POLO coordinates with Bahrain for OFWs repatriation

MANILA – The Philippine Overseas Labor Office (POLO) and the Overseas Workers Welfare Administration (OWWA) are closely coordinating with Bahrain’s Labor Market Regulatory Authority (LMRA) for the repatriation of close to 350 overseas Filipino workers (OFWs) who were displaced by the coronavirus disease (Covid-19) pandemic.

In a news release, the POLO said the return of the 346 Filipino workers to the Philippines will be shouldered by the host country.

The repatriates are part of the 803 OFWs who requested assistance to be sent home. Of this number, 457 were already repatriated since January.

The cooperation between the two countries to repatriate the OFWs was initiated after a meeting between Labor Attaché Vicente Cabe and Director Shereen Al Saati of the Grievance and Protection Section of LMRA.

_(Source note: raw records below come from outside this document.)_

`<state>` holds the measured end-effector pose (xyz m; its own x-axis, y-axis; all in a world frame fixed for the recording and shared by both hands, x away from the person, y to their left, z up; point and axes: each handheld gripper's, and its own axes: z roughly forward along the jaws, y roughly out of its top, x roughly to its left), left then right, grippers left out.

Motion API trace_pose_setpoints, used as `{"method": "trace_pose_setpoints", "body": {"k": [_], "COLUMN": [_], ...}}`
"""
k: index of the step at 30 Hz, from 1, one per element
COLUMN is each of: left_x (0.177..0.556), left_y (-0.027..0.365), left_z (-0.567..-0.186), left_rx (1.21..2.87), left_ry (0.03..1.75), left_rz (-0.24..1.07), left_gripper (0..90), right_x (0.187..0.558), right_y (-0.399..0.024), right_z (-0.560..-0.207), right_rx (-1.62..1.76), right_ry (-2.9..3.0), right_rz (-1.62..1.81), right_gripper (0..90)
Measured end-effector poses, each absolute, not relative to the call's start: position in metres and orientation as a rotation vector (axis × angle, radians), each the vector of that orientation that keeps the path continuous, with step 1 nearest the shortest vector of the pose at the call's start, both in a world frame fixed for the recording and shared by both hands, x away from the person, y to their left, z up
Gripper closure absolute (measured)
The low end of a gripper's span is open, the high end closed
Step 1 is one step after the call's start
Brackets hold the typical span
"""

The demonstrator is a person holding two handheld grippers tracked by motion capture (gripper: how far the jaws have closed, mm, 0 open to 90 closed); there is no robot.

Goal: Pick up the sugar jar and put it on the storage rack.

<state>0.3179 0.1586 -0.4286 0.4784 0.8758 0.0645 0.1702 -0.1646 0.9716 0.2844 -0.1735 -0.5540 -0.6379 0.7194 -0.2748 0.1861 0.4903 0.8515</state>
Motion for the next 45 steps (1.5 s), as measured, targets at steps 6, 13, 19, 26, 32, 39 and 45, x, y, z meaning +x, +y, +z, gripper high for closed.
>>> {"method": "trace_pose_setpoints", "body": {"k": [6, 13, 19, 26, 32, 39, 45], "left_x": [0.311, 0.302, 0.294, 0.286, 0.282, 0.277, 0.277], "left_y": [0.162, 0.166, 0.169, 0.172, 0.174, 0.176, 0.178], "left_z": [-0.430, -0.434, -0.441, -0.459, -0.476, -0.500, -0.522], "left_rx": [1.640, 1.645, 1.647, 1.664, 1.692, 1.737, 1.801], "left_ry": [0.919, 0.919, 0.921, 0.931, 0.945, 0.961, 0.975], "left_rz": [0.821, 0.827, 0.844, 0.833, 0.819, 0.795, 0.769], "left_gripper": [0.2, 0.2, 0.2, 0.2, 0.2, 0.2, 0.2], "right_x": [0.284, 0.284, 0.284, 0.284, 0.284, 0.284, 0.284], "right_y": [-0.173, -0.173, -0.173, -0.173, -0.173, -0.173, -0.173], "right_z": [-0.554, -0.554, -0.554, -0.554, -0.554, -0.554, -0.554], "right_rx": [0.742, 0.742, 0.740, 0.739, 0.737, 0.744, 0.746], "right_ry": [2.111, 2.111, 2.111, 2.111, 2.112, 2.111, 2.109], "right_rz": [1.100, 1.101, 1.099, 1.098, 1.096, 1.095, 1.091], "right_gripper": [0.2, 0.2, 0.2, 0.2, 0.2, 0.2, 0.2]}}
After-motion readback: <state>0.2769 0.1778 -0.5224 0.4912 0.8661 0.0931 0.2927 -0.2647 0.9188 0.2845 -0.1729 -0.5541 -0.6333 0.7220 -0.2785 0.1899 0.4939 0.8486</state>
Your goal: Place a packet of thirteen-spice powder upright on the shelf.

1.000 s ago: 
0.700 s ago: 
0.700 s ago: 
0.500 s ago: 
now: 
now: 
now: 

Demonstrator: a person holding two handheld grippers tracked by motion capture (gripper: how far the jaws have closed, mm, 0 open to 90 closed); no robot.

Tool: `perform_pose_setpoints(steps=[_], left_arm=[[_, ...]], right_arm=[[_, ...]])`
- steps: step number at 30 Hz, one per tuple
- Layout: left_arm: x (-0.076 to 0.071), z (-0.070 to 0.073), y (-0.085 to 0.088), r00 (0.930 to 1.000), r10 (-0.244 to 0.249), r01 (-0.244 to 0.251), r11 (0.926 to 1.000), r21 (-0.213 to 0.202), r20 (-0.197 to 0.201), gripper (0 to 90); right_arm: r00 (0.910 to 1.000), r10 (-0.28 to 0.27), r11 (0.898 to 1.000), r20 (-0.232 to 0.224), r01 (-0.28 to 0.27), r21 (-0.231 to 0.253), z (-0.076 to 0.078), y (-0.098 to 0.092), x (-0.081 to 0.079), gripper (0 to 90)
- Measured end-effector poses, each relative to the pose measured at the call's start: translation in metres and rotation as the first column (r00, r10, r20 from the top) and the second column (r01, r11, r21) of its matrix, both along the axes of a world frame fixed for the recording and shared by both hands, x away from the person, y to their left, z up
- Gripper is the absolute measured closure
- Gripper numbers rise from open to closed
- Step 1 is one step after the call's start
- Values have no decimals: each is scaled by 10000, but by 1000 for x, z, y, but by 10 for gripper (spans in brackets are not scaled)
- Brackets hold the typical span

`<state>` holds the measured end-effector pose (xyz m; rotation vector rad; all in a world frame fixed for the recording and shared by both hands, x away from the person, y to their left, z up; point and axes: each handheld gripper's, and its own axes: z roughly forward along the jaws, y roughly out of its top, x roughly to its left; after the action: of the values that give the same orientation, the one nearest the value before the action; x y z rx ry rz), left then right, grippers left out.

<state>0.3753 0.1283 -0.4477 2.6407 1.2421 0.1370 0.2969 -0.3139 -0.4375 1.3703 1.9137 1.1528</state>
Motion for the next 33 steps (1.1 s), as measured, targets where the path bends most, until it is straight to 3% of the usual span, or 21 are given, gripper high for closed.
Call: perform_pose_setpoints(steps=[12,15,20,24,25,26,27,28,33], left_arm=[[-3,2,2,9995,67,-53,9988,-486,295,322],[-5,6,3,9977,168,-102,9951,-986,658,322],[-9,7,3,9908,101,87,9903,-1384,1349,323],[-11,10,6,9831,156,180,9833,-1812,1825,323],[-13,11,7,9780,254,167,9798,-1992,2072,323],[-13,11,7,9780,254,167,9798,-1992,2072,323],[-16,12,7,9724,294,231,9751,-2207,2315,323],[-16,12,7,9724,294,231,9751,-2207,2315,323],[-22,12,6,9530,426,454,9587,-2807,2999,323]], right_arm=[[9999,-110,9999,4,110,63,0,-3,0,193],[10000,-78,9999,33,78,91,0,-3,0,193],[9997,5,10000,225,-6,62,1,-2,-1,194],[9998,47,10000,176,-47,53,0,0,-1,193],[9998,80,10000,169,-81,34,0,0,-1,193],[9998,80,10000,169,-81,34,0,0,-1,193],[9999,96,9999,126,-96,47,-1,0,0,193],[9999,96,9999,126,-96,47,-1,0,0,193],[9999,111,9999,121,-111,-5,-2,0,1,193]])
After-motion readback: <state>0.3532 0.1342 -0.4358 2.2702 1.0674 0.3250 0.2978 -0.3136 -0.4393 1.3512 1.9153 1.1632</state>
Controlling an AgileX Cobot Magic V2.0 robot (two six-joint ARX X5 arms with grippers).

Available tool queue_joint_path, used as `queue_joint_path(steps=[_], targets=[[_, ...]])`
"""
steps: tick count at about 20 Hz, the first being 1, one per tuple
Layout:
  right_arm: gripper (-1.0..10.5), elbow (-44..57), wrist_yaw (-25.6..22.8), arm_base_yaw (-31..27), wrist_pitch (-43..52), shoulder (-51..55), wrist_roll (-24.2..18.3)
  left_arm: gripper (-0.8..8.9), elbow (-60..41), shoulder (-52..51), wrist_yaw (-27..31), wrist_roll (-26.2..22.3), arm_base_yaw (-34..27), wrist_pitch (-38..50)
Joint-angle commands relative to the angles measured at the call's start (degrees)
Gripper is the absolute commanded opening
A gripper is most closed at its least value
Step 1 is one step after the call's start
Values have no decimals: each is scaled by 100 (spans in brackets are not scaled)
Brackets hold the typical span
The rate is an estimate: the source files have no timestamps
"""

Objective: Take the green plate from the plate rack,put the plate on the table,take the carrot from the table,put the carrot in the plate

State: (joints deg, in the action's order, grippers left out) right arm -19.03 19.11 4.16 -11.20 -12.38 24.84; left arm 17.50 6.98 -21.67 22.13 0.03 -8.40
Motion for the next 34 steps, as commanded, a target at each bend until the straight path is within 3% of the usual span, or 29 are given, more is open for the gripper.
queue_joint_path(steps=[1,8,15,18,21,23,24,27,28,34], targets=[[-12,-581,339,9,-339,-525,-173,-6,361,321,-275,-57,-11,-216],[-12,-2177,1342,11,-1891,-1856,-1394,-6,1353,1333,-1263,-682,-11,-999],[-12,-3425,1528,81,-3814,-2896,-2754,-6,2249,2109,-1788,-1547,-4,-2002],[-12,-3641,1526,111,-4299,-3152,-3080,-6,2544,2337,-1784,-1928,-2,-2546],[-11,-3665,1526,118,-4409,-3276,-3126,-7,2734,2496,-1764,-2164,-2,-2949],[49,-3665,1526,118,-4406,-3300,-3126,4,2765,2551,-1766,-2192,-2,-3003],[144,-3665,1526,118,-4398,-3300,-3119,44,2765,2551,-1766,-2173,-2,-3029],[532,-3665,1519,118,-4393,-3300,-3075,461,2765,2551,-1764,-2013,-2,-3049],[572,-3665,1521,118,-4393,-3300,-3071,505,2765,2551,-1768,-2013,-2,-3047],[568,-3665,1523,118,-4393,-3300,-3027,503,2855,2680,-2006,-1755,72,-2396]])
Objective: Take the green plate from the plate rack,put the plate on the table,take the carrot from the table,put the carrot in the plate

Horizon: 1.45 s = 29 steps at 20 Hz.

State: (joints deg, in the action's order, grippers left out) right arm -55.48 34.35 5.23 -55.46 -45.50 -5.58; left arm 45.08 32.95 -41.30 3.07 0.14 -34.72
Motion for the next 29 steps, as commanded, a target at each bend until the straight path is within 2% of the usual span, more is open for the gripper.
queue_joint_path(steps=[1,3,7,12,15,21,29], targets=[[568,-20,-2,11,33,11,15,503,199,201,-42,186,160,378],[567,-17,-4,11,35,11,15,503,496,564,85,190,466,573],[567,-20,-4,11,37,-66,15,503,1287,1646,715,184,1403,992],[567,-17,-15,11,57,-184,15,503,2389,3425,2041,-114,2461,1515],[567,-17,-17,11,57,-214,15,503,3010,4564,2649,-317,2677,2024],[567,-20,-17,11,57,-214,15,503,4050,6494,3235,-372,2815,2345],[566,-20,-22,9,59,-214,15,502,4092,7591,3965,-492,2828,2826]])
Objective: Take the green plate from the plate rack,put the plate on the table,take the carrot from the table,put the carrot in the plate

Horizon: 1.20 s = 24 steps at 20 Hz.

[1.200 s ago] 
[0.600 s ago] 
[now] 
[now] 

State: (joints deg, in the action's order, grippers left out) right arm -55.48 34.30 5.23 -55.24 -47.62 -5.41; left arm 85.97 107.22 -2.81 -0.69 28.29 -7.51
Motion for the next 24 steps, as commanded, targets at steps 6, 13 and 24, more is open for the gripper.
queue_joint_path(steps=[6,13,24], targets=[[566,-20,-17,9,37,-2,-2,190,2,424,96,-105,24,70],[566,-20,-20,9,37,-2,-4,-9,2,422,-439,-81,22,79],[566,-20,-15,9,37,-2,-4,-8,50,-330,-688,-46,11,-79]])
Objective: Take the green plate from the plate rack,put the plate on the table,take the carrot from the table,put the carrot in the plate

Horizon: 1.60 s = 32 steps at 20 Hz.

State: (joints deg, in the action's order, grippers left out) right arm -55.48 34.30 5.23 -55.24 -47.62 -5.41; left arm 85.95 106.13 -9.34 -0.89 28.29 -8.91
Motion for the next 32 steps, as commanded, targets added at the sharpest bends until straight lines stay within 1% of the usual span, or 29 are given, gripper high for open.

According to the POLO, the LMRA official has assured assistance to displaced Filipino workers including the settlement of labor-related claims and their repatriation in the face of the refusal of most employers to fulfill their contractual obligations due to the closure of their businesses.

It added that the Bahrain official committed to assisting the OFWs in running after errant employers to face up to their responsibilities to the workers and their safe return to the country.

The LMRA is processing an initial 111 workers requiring pane tickets but whose claims were already settled by their employers.

Bahrain’s Ministry of Labor and Social Development (MLSD) reported that business owners have been struggling because of the pandemic forcing 8,800 establishments in the hospitality, events, service, retail, and education sectors to close for good.

It resulted in massive job displacement where OFWs were either forced to resign, experienced erratic work hours, reduced salaries and were temporarily laid off for three to four months without any financial support from employers.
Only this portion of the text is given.